Goal of the exercise: Emit an exact copy of the lines running from the start of the records to the line containing "### Motion API", both included.
[[ Material supplied, beginning ]]
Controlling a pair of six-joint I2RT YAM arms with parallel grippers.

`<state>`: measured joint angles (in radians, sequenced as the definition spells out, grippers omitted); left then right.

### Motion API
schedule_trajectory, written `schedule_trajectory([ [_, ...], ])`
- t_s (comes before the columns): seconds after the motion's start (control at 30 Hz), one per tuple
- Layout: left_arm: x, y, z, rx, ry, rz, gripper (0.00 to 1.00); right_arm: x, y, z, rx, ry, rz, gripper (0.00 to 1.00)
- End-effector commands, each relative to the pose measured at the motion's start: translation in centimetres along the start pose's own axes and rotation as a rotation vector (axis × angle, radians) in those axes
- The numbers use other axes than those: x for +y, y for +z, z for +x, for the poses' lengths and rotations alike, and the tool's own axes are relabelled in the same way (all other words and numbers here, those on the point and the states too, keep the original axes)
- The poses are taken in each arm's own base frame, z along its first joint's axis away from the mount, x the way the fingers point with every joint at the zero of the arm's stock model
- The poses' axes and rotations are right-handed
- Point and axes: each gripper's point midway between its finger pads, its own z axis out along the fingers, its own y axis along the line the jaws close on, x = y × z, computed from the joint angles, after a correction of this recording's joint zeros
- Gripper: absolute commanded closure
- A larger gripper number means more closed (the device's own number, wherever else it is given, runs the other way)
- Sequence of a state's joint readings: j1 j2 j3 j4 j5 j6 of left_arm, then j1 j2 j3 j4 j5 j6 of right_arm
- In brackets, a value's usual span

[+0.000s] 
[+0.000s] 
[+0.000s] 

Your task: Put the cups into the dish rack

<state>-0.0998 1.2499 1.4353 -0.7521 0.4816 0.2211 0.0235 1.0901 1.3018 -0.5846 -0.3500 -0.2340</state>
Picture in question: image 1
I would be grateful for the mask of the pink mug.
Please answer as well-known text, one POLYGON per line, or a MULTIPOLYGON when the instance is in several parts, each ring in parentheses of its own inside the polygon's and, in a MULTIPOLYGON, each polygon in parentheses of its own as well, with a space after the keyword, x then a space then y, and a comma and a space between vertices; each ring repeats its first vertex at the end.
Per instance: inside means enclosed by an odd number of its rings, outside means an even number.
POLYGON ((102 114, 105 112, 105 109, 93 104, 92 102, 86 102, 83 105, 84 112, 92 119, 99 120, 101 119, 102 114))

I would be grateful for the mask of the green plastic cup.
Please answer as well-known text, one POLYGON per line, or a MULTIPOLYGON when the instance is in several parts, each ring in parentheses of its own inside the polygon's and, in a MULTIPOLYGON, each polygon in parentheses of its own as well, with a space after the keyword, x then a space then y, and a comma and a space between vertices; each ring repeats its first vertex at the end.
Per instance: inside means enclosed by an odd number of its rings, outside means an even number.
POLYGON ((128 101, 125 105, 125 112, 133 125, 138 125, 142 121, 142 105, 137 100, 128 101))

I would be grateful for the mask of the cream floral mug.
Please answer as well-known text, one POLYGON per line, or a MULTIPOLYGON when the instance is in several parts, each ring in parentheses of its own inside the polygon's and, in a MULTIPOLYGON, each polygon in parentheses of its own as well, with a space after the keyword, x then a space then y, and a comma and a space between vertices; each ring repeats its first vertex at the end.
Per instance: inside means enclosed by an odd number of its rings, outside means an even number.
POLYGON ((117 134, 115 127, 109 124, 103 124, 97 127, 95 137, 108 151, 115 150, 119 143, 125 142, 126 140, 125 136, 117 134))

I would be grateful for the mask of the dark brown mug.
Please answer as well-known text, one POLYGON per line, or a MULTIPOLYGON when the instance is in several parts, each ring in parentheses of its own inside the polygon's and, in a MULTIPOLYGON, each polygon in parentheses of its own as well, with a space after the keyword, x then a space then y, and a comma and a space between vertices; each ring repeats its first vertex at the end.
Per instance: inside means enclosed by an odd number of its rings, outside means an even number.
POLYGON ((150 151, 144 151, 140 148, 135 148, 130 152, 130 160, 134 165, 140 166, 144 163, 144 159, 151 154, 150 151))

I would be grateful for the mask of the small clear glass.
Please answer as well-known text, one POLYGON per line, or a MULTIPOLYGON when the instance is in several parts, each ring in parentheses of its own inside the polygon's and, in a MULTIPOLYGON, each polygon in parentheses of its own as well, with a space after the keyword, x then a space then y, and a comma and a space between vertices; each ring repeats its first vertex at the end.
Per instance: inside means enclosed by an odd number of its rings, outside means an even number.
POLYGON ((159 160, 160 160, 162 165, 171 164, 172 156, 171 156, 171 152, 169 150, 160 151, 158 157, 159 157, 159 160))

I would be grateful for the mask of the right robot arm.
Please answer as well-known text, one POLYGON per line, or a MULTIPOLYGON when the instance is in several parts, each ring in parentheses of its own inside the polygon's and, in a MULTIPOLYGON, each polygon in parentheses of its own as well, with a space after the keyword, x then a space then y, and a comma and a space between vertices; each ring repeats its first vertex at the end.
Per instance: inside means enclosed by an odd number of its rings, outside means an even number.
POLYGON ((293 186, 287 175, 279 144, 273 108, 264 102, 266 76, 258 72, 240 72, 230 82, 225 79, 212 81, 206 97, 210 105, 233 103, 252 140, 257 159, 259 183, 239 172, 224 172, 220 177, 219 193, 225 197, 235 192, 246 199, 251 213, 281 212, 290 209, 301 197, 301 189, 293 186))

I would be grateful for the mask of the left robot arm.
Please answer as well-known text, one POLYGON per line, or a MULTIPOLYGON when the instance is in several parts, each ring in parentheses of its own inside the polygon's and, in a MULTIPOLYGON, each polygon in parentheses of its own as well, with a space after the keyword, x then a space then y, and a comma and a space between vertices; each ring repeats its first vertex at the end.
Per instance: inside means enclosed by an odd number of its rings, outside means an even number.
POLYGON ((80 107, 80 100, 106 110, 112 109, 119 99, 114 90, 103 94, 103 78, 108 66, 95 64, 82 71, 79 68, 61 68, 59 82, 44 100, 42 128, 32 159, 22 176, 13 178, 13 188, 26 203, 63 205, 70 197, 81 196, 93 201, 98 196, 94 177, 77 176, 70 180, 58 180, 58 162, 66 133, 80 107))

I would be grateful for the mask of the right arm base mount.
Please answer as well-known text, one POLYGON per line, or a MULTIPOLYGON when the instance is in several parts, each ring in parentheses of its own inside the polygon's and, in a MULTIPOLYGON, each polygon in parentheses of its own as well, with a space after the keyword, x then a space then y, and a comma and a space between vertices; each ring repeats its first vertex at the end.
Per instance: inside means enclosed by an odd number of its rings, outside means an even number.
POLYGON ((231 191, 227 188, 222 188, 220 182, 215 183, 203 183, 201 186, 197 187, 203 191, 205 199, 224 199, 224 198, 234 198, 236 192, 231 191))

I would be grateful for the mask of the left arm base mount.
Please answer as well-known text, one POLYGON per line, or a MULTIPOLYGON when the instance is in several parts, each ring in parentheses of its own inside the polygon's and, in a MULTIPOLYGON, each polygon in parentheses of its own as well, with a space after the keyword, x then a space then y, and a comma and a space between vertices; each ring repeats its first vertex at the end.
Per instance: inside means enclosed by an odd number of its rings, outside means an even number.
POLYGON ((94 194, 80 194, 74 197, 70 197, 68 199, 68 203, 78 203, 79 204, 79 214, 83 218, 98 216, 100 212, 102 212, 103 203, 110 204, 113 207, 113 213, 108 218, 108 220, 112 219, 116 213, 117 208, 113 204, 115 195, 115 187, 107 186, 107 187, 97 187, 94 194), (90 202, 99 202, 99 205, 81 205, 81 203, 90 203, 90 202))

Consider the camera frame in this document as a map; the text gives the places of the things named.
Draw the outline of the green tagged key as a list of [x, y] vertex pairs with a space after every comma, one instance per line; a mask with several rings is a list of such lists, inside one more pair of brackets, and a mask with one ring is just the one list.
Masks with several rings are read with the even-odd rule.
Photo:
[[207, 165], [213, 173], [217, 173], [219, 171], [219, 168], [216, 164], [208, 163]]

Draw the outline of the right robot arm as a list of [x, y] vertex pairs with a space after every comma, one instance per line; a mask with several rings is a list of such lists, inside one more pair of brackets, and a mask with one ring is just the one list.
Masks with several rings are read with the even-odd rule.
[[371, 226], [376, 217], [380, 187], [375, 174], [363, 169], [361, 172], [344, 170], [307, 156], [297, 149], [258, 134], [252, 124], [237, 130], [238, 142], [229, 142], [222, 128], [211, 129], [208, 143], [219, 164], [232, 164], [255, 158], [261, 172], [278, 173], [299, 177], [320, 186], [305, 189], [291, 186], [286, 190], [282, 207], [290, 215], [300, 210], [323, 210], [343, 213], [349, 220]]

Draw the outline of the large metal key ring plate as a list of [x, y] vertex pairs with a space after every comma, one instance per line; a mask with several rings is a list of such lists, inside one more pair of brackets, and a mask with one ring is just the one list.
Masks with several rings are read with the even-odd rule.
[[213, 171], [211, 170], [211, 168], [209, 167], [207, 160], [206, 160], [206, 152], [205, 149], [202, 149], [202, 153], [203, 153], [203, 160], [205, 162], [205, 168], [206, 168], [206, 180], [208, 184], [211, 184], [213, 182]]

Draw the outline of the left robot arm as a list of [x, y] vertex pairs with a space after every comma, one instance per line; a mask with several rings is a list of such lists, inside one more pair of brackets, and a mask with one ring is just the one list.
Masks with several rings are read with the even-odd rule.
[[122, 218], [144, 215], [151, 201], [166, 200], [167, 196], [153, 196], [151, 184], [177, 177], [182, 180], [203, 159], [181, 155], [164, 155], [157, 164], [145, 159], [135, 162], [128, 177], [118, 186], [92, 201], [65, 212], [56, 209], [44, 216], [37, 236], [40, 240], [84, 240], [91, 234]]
[[ Material supplied, end ]]
Result:
Controlling a pair of six-joint I2RT YAM arms with parallel grippers.

`<state>`: measured joint angles (in radians, sequenced as the definition spells out, grippers omitted); left then right.

### Motion API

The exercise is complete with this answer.